● **TASK ITEM**
The complete listing should be restated word for word.

● **RECORDS FOR THIS EXERCISE**
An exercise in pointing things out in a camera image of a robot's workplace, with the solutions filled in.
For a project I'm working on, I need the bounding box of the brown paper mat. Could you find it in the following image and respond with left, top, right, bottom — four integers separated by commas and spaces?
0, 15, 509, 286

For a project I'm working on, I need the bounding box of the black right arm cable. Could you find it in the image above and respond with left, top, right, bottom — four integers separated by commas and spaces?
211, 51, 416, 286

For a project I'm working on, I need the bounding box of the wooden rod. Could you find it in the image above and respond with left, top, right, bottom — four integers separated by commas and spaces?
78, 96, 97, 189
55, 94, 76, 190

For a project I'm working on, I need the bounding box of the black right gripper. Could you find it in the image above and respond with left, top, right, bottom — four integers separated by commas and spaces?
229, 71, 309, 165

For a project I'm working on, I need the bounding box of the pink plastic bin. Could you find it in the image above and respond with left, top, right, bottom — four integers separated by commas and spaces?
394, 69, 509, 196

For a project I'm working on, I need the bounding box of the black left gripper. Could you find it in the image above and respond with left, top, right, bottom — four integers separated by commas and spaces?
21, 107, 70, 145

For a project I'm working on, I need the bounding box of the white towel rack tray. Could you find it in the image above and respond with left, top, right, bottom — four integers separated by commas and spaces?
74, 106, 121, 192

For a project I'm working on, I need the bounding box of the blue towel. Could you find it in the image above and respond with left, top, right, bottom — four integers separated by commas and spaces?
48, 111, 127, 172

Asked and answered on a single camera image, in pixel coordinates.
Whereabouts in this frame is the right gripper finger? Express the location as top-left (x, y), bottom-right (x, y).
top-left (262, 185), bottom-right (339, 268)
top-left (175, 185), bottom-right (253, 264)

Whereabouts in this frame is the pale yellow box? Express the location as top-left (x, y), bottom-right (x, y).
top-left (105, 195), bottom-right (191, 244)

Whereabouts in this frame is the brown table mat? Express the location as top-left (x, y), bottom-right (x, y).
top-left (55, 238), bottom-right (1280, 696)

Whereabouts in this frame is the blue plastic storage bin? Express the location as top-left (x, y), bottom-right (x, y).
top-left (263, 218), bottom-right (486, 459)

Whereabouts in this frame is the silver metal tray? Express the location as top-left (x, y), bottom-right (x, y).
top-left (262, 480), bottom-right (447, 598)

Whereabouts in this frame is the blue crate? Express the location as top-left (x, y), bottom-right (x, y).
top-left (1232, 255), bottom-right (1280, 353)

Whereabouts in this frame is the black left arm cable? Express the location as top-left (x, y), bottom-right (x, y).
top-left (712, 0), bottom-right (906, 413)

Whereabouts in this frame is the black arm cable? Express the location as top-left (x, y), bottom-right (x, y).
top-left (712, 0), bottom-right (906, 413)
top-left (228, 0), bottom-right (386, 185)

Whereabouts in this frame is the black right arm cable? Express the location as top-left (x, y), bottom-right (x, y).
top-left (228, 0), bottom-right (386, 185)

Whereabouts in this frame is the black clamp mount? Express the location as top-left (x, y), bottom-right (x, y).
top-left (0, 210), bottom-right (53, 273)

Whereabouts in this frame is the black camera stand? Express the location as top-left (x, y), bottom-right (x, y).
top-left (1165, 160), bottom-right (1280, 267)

● **SOLUTION FOR THIS TASK**
An exercise in pointing things out in a camera image of a robot's workplace, with the solutions filled in.
For a project I'm working on, I need the bounding box of the brown paper mat. Could you find it in the following image and respond with left, top, right, bottom — four integers separated by commas and spaces?
0, 15, 509, 286

For a project I'm working on, I need the bounding box of the black right arm cable. Could you find it in the image above and respond with left, top, right, bottom — four integers separated by commas and spaces?
211, 51, 416, 286

For a project I'm working on, I need the bounding box of the wooden rod. Could you find it in the image above and respond with left, top, right, bottom — four integers separated by commas and spaces?
78, 96, 97, 189
55, 94, 76, 190

For a project I'm working on, I need the bounding box of the black right gripper. Could you find it in the image above and respond with left, top, right, bottom — four integers separated by commas and spaces?
229, 71, 309, 165

For a project I'm working on, I need the bounding box of the pink plastic bin. Could you find it in the image above and respond with left, top, right, bottom — four integers separated by commas and spaces?
394, 69, 509, 196

For a project I'm working on, I need the bounding box of the black left gripper. Could you find it in the image above and respond with left, top, right, bottom — four integers separated by commas and spaces?
21, 107, 70, 145

For a project I'm working on, I need the bounding box of the white towel rack tray. Could you find it in the image above and respond with left, top, right, bottom — four integers separated by commas and spaces?
74, 106, 121, 192

For a project I'm working on, I need the bounding box of the blue towel. Could you find it in the image above and respond with left, top, right, bottom — four integers separated by commas and spaces?
48, 111, 127, 172

Asked and answered on a single camera image, in pixel coordinates.
Whereabouts in this frame is the right gripper finger? Express the location as top-left (x, y), bottom-right (x, y).
top-left (262, 185), bottom-right (339, 268)
top-left (175, 185), bottom-right (253, 264)

Whereabouts in this frame is the pale yellow box? Express the location as top-left (x, y), bottom-right (x, y).
top-left (105, 195), bottom-right (191, 244)

Whereabouts in this frame is the brown table mat? Express the location as top-left (x, y), bottom-right (x, y).
top-left (55, 238), bottom-right (1280, 696)

Whereabouts in this frame is the blue plastic storage bin? Express the location as top-left (x, y), bottom-right (x, y).
top-left (263, 218), bottom-right (486, 459)

Whereabouts in this frame is the silver metal tray? Express the location as top-left (x, y), bottom-right (x, y).
top-left (262, 480), bottom-right (447, 598)

Whereabouts in this frame is the blue crate? Express the location as top-left (x, y), bottom-right (x, y).
top-left (1232, 255), bottom-right (1280, 353)

Whereabouts in this frame is the black left arm cable? Express the location as top-left (x, y), bottom-right (x, y).
top-left (712, 0), bottom-right (906, 413)

Whereabouts in this frame is the black arm cable? Express the location as top-left (x, y), bottom-right (x, y).
top-left (712, 0), bottom-right (906, 413)
top-left (228, 0), bottom-right (386, 185)

Whereabouts in this frame is the black right arm cable? Express the location as top-left (x, y), bottom-right (x, y).
top-left (228, 0), bottom-right (386, 185)

Whereabouts in this frame is the black clamp mount? Express the location as top-left (x, y), bottom-right (x, y).
top-left (0, 210), bottom-right (53, 273)

Whereabouts in this frame is the black camera stand? Express the location as top-left (x, y), bottom-right (x, y).
top-left (1165, 160), bottom-right (1280, 267)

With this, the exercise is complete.